Goal of the exercise: The first line of the data below and every line after it, through the one with "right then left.", must be transcribed without change.

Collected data
- - - - - - -

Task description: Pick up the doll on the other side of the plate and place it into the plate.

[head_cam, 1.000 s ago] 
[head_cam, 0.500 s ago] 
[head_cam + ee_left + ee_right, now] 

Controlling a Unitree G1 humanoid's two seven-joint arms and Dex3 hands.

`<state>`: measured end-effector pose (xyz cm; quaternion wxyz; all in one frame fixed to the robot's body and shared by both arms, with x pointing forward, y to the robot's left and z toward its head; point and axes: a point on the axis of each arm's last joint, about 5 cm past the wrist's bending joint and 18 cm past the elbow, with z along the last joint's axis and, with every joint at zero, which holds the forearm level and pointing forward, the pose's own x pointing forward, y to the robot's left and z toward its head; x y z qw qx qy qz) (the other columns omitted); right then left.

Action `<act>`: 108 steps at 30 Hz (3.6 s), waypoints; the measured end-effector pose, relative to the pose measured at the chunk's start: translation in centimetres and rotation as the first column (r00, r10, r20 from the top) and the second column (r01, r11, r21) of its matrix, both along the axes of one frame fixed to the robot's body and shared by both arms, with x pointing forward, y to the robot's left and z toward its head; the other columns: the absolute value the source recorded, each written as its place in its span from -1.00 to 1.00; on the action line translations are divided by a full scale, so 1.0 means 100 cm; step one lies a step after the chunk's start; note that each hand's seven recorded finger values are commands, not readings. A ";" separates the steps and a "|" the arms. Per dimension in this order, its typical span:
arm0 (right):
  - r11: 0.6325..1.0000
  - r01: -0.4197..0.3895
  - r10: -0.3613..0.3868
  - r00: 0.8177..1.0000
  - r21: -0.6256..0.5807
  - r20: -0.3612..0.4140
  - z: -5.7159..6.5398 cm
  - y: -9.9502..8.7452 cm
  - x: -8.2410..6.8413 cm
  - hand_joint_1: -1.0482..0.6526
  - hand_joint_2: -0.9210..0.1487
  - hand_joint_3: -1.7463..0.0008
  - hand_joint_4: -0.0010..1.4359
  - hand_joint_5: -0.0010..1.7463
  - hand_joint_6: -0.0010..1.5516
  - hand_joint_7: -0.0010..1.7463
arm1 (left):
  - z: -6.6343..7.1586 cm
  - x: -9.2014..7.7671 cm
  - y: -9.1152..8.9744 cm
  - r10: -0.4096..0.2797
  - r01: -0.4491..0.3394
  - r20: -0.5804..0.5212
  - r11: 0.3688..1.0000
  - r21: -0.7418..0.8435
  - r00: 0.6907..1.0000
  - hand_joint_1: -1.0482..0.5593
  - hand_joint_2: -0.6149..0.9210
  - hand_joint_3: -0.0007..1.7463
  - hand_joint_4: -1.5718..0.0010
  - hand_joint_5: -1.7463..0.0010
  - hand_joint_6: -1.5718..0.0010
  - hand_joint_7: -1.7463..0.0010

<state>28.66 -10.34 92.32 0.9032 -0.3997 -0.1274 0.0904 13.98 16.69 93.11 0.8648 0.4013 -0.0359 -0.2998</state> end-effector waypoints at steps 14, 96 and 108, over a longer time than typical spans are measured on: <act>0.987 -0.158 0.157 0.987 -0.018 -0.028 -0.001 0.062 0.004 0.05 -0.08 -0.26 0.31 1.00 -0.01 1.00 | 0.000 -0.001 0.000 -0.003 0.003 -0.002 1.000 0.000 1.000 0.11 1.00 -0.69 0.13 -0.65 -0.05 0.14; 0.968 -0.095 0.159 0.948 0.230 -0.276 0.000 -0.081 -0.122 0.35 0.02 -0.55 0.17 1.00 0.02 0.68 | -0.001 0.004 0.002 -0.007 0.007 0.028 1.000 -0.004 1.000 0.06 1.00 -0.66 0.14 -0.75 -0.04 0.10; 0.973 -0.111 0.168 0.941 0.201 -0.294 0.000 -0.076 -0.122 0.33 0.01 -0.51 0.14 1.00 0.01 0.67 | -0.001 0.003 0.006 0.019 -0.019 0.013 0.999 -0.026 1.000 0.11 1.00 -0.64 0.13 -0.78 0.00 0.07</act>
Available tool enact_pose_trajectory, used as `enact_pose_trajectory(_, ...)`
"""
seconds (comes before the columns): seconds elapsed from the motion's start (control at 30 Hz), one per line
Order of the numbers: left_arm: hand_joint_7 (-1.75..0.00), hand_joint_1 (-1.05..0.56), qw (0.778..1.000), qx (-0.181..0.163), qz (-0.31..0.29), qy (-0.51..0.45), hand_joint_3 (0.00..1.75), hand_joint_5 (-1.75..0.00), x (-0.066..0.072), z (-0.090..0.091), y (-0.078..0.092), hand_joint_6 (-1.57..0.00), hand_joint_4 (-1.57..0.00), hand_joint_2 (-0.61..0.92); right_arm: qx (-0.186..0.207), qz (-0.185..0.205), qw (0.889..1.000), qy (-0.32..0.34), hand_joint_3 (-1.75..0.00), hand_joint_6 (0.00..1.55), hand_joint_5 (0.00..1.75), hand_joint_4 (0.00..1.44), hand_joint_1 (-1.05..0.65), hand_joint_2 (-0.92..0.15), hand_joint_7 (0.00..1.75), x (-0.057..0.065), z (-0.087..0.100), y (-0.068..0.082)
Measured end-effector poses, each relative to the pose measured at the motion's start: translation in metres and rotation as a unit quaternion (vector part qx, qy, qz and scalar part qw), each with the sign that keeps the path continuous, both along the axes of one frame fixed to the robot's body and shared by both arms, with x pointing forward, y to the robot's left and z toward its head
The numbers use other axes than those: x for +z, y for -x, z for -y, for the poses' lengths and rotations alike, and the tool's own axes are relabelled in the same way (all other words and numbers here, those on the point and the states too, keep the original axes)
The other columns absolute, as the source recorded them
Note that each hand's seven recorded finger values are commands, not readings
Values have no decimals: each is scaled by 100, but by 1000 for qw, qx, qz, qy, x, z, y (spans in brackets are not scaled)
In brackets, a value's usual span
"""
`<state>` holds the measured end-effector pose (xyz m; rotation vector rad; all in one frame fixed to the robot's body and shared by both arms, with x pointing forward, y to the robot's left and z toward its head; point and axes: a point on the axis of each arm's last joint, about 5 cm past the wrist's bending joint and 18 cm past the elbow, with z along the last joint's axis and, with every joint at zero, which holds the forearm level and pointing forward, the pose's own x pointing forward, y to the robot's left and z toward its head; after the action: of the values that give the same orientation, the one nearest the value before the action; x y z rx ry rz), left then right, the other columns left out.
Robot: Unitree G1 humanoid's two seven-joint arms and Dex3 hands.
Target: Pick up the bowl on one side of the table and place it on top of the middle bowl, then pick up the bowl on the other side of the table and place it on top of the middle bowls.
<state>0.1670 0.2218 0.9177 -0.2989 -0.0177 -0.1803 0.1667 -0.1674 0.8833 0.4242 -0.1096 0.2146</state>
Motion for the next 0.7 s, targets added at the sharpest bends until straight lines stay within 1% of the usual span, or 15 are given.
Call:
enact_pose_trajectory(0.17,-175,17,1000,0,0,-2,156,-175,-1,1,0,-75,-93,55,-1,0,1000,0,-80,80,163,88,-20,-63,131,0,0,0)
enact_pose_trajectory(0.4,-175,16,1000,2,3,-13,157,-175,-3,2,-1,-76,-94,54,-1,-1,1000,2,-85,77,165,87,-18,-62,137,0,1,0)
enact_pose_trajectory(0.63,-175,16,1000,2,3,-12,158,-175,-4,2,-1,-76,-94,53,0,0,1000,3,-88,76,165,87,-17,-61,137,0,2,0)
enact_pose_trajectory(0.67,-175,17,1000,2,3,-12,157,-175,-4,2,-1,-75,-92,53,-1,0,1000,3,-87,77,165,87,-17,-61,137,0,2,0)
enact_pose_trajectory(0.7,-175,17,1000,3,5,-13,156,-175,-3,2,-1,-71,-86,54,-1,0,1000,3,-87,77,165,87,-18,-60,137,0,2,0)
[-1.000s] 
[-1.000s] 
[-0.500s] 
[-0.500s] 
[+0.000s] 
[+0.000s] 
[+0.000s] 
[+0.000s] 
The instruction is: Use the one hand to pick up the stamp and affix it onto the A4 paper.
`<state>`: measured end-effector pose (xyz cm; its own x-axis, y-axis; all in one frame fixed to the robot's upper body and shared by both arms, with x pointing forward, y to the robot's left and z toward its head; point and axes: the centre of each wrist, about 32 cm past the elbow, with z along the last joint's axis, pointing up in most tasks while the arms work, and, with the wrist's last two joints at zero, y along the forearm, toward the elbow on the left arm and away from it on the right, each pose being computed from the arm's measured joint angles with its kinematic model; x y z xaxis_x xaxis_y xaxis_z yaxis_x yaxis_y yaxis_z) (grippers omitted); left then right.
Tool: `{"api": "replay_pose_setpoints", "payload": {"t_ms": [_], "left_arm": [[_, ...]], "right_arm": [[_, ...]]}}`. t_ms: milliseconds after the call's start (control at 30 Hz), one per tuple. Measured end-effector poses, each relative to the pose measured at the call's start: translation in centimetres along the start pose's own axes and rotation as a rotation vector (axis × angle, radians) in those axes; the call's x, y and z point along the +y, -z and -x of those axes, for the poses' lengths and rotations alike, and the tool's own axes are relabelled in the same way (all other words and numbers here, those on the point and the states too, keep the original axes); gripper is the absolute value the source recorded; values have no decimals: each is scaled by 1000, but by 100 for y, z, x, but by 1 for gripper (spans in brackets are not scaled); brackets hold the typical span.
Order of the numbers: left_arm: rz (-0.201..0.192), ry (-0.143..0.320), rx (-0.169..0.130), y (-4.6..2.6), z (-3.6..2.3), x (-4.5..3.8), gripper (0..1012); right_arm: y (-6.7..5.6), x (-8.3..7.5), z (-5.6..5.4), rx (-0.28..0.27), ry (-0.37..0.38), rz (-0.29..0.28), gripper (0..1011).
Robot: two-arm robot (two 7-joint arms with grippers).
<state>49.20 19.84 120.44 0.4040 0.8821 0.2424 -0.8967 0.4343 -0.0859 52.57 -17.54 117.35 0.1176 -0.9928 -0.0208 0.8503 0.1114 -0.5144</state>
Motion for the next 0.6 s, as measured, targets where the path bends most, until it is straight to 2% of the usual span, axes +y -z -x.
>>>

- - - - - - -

Your response:
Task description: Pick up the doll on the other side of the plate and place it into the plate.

[head_cam, 1.000 s ago] 
[head_cam, 0.500 s ago] 
[head_cam + ee_left + ee_right, now] 

Controlling a Unitree G1 humanoid's two seven-joint arms and Dex3 hands.

`<state>`: measured end-effector pose (xyz cm; quaternion wxyz; all in one frame fixed to the robot's body and shared by both arms, with x pointing forward, y to the robot's left and z toward its head; point and axes: a point on the axis of each arm's last joint, about 5 cm past the wrist's bending joint and 18 cm past the elbow, with z along the last joint's axis and, with every joint at zero, which holds the forearm level and pointing forward, the pose's own x pointing forward, y to the robot's left and z toward its head; x y z qw qx qy qz) (the other columns omitted); right then left.

No further output is given for this exercise.